WORK REQUEST: Provide again, from the entries below, every line from the one containing "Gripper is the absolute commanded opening" through the one containing "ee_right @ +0", exactly as written, and no other line.

Data excerpts:
○ ○ ○ ○ ○ ○ ○
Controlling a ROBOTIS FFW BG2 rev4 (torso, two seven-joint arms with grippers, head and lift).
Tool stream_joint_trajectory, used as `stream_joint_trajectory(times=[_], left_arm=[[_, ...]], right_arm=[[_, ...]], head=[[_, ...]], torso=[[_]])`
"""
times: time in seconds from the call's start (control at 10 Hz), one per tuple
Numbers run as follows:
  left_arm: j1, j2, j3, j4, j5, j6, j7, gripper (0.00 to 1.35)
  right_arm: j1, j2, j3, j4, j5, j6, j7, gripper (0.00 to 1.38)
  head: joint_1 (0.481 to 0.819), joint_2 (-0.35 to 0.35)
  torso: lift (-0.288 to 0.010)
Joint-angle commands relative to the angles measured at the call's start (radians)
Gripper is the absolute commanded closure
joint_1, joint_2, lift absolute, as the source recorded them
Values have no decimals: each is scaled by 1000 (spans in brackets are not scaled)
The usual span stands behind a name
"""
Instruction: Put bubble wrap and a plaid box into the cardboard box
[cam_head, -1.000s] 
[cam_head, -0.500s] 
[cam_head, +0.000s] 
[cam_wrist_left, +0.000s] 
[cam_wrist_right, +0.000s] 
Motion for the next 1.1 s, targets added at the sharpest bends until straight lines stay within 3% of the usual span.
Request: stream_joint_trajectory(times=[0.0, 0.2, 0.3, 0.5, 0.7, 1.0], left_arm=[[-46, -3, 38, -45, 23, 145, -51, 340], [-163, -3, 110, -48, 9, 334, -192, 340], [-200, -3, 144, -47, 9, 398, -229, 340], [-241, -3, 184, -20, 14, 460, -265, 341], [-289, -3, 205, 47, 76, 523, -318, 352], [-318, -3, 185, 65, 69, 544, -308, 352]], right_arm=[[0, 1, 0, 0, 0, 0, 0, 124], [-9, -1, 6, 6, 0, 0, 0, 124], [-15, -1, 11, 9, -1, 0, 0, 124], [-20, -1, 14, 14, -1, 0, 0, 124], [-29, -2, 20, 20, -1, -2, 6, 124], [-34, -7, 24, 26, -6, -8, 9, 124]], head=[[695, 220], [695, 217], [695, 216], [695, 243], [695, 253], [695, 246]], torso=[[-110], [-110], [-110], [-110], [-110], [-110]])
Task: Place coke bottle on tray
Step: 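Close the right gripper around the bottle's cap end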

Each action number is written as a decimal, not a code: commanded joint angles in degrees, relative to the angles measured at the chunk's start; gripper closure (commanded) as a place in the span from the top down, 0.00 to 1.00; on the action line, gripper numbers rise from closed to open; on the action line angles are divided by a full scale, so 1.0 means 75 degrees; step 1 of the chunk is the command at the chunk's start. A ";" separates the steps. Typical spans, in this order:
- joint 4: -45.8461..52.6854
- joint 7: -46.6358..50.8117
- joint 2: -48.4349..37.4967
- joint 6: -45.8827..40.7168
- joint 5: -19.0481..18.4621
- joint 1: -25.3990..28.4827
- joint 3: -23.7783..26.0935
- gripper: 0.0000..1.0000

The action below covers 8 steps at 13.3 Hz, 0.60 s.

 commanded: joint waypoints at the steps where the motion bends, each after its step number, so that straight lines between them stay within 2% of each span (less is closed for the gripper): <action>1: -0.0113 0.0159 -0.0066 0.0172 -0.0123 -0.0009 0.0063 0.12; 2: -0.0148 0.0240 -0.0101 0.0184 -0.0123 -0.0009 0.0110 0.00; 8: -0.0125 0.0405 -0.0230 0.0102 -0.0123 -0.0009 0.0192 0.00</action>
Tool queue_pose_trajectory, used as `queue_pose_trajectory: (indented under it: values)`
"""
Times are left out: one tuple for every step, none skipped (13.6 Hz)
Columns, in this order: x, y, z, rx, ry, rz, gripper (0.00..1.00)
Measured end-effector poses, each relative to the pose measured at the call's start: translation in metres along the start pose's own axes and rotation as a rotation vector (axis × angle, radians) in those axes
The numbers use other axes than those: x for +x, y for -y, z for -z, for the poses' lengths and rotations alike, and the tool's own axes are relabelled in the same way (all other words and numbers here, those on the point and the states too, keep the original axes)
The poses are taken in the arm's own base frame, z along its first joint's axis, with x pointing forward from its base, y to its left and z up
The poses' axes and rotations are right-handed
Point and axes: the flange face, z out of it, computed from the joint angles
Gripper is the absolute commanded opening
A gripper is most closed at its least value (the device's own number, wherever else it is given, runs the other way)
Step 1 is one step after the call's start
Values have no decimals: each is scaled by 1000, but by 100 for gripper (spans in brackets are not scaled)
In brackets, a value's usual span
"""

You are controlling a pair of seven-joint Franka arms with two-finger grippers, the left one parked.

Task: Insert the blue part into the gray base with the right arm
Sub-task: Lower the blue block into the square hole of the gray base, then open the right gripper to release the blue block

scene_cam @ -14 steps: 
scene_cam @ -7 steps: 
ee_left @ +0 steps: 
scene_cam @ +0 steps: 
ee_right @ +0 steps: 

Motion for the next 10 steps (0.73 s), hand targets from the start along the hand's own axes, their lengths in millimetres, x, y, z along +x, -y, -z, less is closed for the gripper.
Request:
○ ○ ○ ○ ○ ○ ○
YOUR SOLUTION:
Gripper is the absolute commanded opening
A gripper is most closed at its least value (the device's own number, wherever else it is given, runs the other way)
Step 1 is one step after the call's start
Values have no decimals: each is scaled by 1000, but by 100 for gripper (spans in brackets are not scaled)
In brackets, a value's usual span
"""

You are controlling a pair of seven-joint Franka arms with two-finger grippers, the left one parked.

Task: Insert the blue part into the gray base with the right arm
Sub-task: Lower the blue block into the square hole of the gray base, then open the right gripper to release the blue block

scene_cam @ -14 steps: 
scene_cam @ -7 steps: 
ee_left @ +0 steps: 
scene_cam @ +0 steps: 
ee_right @ +0 steps: 

Nothing further is needed for the answer.